# "DVR-Converted" 211/211k Functionality



## Cap'n Preshoot (Jul 16, 2006)

I'm as happy as a kid with a new toy. This has to be the best $ I've spent in a long time!

Post upgrade:
 Newly added DVR functionality near identical to 722/622 in single mode
 EPG now contains *9 days* of guide info instead of only 44 hours
 Pause & replay Live TV 
 Record two shows at once (assumes one is via OTA)
 Record 1 (or 2 w/OTA) while watching another recording
 Skip commercials in recorded shows
 *Portable!!* - swap the ext. drive between any DVR-enabled 211's (for 211 receivers only, cannot move between 211 & 622/722) - but you may be able take it to a friend's home as long as they have DVR option on their 211. Need to verify this.

I'm finding that for the most part the DVR-enabled 211/211k performs virtually identical to my 722 just that you have 1 less SAT tuner & so are restricted from recording a SAT channel while trying to watch another SAT channel (unless you're coincidentally recording the same channel that you're presently watching). Obviously with only 1 SAT tuner it can only be performing 1 function, watch a channel or record a channel, or watch and simultaneously record the same channel.

That's where OTA becomes important. If you have your network locals available OTA, and most of us do, you'll definitely want to hook 'em up. That way you can either watch or record OTA while recording from the SAT (or vice versa).

Aside from time-shifting late night (past us old folks' bedtime) programs, we have scoured through that great 9-day guide to schedule the recording of movies from the premium channels either in the wee-hours of the morning or during the middle of the day when we're otherwise not prone to be watching the tube. First experience w/playback (Joe Wilson's War) was flawless.

D* & Cable subscribers, eat your heart out.

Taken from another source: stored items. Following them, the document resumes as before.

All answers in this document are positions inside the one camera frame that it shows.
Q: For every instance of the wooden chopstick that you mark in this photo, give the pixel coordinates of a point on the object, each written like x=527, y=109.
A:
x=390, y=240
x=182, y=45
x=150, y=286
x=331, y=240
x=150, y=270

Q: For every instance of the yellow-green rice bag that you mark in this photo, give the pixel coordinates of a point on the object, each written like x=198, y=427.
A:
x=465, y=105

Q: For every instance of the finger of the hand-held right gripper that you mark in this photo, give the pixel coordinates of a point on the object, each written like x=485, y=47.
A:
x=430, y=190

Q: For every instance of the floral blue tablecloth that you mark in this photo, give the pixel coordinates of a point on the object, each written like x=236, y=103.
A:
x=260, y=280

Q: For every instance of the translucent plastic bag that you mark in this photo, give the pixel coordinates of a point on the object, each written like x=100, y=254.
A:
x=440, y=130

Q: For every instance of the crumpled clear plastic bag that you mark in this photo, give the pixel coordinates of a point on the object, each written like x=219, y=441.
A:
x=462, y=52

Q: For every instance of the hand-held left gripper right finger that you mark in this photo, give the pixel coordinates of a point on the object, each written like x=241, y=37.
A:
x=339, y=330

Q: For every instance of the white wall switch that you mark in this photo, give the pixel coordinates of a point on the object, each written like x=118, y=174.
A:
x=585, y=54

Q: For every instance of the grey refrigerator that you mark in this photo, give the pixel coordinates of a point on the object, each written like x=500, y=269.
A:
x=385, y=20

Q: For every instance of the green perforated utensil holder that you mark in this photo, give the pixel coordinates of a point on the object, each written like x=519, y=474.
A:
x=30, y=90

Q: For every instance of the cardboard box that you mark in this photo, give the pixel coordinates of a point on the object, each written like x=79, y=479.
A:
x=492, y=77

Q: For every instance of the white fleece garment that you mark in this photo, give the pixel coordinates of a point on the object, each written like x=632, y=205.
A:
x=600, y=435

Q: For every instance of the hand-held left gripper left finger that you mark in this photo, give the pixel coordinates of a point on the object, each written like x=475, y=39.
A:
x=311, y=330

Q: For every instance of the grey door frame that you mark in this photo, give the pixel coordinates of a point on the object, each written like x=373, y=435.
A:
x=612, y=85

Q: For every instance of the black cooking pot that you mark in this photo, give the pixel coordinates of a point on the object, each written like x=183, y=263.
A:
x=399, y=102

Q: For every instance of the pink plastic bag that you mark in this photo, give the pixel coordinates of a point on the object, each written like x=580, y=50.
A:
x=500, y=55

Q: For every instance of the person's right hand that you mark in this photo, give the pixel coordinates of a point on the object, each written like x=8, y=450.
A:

This is cool.

.


----------



## P Smith (Jul 25, 2002)

_"but you can take it to a friend's home as long as they have DVR option on their 211"_
Did you check it by yourself ? Hard to believe - the feature protected by Household Key [HHK] what is unique for an ACCOUNT !


----------



## Cap'n Preshoot (Jul 16, 2006)

I question the 'key' - you could be right, but still nothing would stop you from taking the 211 along with you. "Hey, lets get together and watch some movies. Your place or mine? We have ..... recorded". Can't check this just yet, but one of the neighbors was over last night checking things out and plans to get one.

We absolutely DO need to get some kind of operations manual for this. Obviously you need to make sure there's no I/O taking place when you unplug the drive. Will also be interesting to see of scheduled recordings proceed on-time even though you've moved it to another receiver on your account. In theory it should as I believe the scheduling is on the drive.


----------



## P Smith (Jul 25, 2002)

I'm doubt, I'm pretty sure only original 211 will drive the schedule. 
But when you'll try - tell us your result.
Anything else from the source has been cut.